= Critical habitat =

Habitat area essential to the conservation of a listed species

Critical habitat refers to specific geographic areas essential to the conservation of a listed endangered species, though the area need not actually be occupied by the species at the time it is designated. Critical habitat is a legal designation of land use defined within the U.S. Endangered Species Act-ESA. Contrary to common belief, designating an area as critical habitat does not preclude that area from development. A critical habitat designation only affects federal agency actions. Such actions include federally funded activities or activities requiring a federal permit that may negatively affect the quality of habitat for a listed species. This law also defines that there may be no "take" of a listed species from the designated area. This land designation aims to protect vital habitat for endangered species by preserving areas that are able to meet the identified needs for the target species.
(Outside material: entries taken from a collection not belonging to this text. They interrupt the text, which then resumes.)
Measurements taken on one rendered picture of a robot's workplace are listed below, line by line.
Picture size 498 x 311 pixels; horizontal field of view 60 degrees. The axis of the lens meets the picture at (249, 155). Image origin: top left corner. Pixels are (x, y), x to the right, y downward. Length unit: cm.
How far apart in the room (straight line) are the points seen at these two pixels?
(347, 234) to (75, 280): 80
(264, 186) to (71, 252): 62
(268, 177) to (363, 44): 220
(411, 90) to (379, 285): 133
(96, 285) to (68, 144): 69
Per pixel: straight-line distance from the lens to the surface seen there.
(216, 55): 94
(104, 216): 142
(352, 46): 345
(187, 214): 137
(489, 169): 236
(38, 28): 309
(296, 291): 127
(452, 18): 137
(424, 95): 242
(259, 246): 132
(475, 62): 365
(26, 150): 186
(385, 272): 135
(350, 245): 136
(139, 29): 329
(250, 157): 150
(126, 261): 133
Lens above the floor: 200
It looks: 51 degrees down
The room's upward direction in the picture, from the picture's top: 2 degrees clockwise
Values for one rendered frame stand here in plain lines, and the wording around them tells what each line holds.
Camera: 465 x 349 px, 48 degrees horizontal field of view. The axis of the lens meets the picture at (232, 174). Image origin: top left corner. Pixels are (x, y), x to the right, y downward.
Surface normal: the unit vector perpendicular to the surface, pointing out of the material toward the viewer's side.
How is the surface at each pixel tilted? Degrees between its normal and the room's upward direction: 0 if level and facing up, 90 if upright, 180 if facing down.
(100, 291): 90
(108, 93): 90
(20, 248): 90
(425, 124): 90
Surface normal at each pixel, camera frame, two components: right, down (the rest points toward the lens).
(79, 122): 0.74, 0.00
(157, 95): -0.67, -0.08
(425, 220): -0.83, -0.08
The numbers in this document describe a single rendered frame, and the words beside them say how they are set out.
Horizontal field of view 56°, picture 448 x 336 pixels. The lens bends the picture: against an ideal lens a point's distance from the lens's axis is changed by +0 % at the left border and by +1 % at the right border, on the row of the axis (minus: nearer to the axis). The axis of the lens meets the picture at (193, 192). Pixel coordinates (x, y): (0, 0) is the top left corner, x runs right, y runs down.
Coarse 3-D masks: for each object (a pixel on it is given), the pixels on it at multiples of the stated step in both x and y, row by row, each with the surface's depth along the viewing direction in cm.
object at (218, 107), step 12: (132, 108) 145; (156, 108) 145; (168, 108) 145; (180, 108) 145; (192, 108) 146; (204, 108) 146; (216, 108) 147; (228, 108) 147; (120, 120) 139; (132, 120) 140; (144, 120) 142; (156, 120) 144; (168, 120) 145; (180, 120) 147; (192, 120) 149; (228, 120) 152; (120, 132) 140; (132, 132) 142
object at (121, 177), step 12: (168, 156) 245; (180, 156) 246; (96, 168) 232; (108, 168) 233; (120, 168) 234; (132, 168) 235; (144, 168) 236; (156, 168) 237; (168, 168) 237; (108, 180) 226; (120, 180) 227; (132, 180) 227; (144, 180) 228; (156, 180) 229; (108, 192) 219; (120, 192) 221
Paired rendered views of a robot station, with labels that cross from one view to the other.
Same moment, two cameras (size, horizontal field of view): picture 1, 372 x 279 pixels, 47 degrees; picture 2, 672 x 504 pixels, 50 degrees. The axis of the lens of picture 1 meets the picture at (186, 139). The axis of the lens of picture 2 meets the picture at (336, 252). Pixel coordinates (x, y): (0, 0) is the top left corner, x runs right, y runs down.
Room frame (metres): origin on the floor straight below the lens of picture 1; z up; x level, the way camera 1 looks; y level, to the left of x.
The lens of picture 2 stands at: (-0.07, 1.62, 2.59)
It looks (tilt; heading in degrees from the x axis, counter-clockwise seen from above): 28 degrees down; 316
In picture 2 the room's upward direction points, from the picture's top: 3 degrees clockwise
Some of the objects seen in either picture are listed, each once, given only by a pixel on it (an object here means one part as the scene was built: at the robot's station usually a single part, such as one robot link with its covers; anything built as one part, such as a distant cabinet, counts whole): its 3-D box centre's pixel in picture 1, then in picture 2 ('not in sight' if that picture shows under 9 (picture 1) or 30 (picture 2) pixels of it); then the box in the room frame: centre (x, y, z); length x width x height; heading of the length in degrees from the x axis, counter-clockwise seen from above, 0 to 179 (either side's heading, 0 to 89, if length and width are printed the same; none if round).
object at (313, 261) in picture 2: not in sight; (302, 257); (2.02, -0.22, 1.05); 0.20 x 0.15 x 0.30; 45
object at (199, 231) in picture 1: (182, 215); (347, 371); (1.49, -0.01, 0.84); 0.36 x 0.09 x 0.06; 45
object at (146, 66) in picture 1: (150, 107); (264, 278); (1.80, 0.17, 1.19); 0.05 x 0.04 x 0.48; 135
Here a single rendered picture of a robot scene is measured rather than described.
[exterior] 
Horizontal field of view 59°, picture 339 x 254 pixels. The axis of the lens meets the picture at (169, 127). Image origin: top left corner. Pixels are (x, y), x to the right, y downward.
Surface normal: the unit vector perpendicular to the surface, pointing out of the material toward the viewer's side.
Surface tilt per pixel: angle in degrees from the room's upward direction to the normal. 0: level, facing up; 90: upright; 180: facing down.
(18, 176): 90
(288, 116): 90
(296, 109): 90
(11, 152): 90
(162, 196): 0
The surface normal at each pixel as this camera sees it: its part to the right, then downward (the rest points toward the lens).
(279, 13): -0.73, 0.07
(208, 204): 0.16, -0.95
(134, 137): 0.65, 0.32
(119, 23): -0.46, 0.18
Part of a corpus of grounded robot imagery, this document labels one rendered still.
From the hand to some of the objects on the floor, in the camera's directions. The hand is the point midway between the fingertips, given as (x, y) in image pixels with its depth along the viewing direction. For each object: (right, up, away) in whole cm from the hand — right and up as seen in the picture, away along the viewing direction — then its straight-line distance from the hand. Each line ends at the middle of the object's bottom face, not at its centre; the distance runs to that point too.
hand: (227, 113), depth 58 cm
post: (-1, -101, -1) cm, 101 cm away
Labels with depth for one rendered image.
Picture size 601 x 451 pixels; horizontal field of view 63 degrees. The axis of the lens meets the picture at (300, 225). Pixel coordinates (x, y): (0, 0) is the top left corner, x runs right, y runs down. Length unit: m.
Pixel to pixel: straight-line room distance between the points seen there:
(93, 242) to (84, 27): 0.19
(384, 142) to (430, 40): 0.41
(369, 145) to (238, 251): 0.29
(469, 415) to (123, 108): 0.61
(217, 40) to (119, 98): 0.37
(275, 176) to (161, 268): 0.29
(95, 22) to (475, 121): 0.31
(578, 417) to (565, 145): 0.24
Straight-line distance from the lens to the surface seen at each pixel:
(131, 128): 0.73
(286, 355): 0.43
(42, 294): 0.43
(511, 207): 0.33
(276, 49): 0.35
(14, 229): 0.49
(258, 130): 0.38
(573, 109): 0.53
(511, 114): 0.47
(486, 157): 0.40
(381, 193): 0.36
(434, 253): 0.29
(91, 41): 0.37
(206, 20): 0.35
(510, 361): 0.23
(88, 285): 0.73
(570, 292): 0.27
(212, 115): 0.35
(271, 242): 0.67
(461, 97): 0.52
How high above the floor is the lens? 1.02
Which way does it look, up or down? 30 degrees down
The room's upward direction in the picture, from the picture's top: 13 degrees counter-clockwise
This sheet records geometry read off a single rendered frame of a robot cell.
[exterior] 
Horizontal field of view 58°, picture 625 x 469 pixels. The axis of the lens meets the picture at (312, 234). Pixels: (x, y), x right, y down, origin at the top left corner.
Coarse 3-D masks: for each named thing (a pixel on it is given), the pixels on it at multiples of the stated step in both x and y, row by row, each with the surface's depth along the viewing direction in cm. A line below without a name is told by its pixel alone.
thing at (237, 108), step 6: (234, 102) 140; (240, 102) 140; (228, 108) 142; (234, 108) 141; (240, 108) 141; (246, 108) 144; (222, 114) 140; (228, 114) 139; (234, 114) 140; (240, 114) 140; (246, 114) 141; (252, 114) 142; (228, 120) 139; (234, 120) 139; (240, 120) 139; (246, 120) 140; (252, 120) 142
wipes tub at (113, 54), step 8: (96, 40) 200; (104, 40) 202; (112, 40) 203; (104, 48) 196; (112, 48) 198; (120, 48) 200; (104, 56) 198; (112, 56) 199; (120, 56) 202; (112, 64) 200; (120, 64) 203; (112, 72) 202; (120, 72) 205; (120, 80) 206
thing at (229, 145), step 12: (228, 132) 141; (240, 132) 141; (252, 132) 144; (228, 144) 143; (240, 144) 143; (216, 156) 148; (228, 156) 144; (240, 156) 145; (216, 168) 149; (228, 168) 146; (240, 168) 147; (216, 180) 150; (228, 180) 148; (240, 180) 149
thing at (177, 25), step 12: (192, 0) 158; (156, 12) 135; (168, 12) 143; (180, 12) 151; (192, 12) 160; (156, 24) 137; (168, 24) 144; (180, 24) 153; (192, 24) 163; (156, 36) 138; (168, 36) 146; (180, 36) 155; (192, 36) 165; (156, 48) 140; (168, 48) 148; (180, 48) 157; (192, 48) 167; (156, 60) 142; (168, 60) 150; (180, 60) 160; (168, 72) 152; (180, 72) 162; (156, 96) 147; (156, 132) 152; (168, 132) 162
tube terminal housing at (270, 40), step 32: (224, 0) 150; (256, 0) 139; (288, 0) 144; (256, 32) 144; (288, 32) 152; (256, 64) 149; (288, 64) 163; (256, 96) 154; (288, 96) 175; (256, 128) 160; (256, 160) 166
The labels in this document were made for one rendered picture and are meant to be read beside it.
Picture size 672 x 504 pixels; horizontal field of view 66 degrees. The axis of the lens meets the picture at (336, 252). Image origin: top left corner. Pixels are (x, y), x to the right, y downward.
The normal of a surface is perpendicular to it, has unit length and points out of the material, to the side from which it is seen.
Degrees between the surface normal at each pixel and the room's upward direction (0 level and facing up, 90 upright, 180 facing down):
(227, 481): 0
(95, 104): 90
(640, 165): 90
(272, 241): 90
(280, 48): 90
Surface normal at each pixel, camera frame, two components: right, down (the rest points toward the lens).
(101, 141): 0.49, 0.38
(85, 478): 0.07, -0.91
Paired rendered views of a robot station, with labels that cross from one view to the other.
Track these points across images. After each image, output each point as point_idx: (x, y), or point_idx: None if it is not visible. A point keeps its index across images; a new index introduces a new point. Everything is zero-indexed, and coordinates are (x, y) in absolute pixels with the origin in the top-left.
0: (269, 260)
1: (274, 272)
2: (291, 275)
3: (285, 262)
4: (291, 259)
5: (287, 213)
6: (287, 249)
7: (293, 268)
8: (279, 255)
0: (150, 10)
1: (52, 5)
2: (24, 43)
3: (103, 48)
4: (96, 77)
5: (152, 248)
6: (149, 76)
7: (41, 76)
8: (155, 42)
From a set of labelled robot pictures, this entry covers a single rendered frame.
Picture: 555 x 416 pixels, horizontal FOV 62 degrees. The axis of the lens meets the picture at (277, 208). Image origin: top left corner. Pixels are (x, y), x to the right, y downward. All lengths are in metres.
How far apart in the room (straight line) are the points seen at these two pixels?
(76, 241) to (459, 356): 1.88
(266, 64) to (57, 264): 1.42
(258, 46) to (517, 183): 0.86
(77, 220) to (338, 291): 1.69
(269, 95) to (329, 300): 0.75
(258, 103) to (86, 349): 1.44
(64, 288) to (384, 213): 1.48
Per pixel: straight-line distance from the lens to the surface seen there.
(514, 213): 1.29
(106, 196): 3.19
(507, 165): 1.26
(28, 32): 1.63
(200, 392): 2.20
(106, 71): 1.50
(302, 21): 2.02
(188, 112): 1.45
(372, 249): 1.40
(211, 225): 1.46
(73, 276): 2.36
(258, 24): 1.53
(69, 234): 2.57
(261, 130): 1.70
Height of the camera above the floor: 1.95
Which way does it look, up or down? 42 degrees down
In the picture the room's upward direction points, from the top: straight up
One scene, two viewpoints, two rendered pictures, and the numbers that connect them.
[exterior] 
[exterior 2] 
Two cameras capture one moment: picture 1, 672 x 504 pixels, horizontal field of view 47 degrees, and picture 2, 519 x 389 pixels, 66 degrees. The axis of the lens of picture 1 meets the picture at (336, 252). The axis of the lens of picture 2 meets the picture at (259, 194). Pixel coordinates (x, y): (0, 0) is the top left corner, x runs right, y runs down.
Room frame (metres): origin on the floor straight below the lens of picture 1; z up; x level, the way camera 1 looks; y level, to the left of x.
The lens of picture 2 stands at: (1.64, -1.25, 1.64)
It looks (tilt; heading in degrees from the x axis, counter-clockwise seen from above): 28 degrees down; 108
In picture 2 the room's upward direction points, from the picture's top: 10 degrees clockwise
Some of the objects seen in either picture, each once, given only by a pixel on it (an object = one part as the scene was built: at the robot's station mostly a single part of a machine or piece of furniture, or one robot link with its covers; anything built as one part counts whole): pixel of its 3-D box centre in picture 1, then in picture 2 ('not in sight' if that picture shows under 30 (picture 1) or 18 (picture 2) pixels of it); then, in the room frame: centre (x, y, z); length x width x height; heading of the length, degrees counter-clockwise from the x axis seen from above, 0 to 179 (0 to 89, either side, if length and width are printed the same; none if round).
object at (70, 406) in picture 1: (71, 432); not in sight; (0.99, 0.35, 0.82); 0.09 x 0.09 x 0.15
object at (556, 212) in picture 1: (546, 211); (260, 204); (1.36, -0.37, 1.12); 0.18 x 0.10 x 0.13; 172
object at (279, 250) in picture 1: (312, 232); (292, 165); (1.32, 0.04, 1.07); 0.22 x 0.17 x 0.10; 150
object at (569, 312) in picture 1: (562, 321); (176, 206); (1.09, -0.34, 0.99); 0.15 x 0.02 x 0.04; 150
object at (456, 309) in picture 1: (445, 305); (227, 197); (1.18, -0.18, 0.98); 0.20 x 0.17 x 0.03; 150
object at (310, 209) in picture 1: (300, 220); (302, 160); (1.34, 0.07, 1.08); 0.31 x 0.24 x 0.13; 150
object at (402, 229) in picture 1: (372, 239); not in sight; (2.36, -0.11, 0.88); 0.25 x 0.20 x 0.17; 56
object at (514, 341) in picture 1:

This is a key feature of conservation as outlined in the ESA.

==Designation process==
Critical habitat must be designated for all threatened species and endangered species under the Endangered Species Act, with certain specified exceptions. Designations of critical habitats must be based on the best scientific information available and follow the procedure as outlined in the ESA. Areas under consideration must contain biological or physical features necessary for the target species survival. These factors may include things such as food, shelter and breeding sites. Before adoption these areas must include a review that is open to public input from all stakeholders within specific time frames. Unless deemed necessary for the species' continued existence, critical habitat does not include the entire geographical area occupied by a species. Department of Defense (DOD) lands are also exempt from being designated as critical habitat. Both public and private land can be specified as critical habitat.

A critical habitat designation does not set up a preserve or refuge; it applies only when Federal funding, permits, or projects are involved. Under Section 7 of the ESA, all Federal agencies must ensure that any actions they authorize, fund, or carry out are not likely to jeopardize the continued existence of a listed species, or destroy or adversely modify its designated critical habitat.

The National Oceanic and Atmospheric Administration and the U.S. Fish and Wildlife Service share the responsibility for designating and implementing critical habitat for listed species.

== Challenges ==
Before designating critical habitat, careful consideration must be given to the economic impacts, impacts on national security, and other relevant impacts of specifying any particular area as critical habitat. An area may be excluded from critical habitat if the benefits of exclusion outweigh the benefits of designation, unless excluding the area will result in the extinction of the species concerned.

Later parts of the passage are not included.